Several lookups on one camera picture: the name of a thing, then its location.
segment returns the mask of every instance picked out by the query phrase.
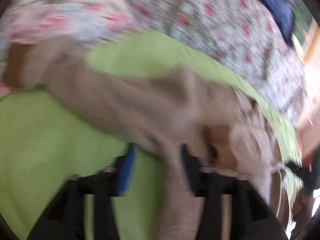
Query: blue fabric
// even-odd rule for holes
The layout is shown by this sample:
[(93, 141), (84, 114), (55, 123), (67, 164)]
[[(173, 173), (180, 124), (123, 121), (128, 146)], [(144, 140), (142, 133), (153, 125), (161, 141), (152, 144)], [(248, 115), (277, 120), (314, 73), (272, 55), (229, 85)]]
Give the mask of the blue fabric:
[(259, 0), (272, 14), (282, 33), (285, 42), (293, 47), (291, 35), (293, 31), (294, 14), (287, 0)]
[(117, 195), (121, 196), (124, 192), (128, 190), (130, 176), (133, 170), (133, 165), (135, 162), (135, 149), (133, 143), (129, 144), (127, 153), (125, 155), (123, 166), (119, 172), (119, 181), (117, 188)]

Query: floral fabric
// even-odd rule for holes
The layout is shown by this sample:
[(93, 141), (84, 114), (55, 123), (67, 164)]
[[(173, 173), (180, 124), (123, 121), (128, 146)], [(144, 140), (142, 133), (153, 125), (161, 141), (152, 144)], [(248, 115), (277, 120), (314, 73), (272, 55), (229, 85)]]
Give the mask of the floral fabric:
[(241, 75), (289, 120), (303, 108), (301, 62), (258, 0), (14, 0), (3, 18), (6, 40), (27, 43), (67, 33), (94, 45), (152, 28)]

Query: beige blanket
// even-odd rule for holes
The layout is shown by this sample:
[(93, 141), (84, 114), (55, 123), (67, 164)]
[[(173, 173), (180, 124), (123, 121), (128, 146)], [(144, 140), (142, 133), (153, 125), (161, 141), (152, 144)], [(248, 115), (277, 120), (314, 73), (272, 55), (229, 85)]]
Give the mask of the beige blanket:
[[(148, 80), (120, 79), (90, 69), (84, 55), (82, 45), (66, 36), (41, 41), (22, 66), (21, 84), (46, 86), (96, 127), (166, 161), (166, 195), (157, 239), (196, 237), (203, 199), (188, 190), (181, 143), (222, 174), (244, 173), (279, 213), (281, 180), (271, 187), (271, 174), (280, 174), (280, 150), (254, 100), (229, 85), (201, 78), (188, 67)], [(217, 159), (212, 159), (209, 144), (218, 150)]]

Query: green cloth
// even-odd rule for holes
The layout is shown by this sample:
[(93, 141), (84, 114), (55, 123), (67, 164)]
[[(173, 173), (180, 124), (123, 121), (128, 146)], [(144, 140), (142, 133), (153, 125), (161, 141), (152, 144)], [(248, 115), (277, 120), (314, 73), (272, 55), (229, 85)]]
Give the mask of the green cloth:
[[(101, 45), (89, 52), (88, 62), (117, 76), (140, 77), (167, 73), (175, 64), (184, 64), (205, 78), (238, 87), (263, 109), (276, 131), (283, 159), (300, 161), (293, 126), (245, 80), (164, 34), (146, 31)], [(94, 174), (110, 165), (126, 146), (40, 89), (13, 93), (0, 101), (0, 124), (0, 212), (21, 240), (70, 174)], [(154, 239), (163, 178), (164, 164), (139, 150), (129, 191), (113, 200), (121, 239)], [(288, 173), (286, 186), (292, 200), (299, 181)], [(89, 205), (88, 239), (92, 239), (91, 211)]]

────────────────────

:: What to do ::
Word for word, repeat the data above with the pictures left out.

:: Solution to the problem ::
Several lookups on one camera picture: the name of a thing, then its location.
segment returns the mask of every instance picked out by the query phrase.
Query: blue fabric
// even-odd rule for holes
The layout is shown by this sample:
[(93, 141), (84, 114), (55, 123), (67, 164)]
[[(173, 173), (180, 124), (123, 121), (128, 146)], [(144, 140), (142, 133), (153, 125), (161, 141), (152, 144)], [(248, 115), (277, 120), (314, 73), (272, 55), (229, 85)]]
Give the mask of the blue fabric:
[(259, 0), (272, 14), (282, 33), (285, 42), (293, 47), (291, 35), (293, 31), (294, 14), (287, 0)]
[(117, 195), (121, 196), (124, 192), (128, 190), (130, 176), (133, 170), (133, 165), (135, 162), (135, 149), (133, 143), (129, 144), (127, 153), (125, 155), (123, 166), (119, 172), (119, 181), (117, 188)]

Query: floral fabric
// even-odd rule for holes
The layout is shown by this sample:
[(93, 141), (84, 114), (55, 123), (67, 164)]
[[(173, 173), (180, 124), (123, 121), (128, 146)], [(144, 140), (142, 133), (153, 125), (161, 141), (152, 144)], [(248, 115), (277, 120), (314, 73), (272, 55), (229, 85)]]
Give the mask of the floral fabric:
[(241, 75), (289, 120), (303, 108), (301, 62), (258, 0), (14, 0), (3, 18), (6, 40), (27, 43), (67, 33), (94, 45), (152, 28)]

Query: beige blanket
// even-odd rule for holes
The layout is shown by this sample:
[(93, 141), (84, 114), (55, 123), (67, 164)]
[[(173, 173), (180, 124), (123, 121), (128, 146)], [(144, 140), (142, 133), (153, 125), (161, 141), (152, 144)], [(248, 115), (277, 120), (314, 73), (272, 55), (229, 85)]]
Give the mask of the beige blanket:
[[(148, 80), (120, 79), (90, 69), (84, 55), (82, 45), (66, 36), (41, 41), (22, 66), (21, 84), (46, 86), (96, 127), (166, 161), (166, 195), (157, 239), (196, 237), (203, 199), (188, 190), (181, 143), (222, 174), (244, 173), (279, 213), (281, 180), (271, 187), (271, 174), (280, 174), (280, 150), (254, 100), (229, 85), (201, 78), (188, 67)], [(217, 159), (212, 159), (209, 144), (218, 150)]]

Query: green cloth
// even-odd rule for holes
The layout is shown by this sample:
[(93, 141), (84, 114), (55, 123), (67, 164)]
[[(173, 173), (180, 124), (123, 121), (128, 146)], [(144, 140), (142, 133), (153, 125), (161, 141), (152, 144)], [(248, 115), (277, 120), (314, 73), (272, 55), (229, 85)]]
Give the mask of the green cloth:
[[(101, 45), (89, 52), (88, 62), (117, 76), (140, 77), (167, 73), (175, 64), (184, 64), (205, 78), (238, 87), (263, 109), (276, 131), (283, 159), (300, 161), (293, 126), (245, 80), (164, 34), (146, 31)], [(94, 174), (110, 165), (126, 146), (40, 89), (13, 93), (0, 101), (0, 124), (0, 212), (21, 240), (70, 174)], [(154, 239), (163, 178), (164, 164), (139, 150), (129, 191), (113, 200), (121, 239)], [(288, 173), (286, 186), (292, 200), (299, 181)], [(89, 205), (88, 239), (92, 239), (91, 211)]]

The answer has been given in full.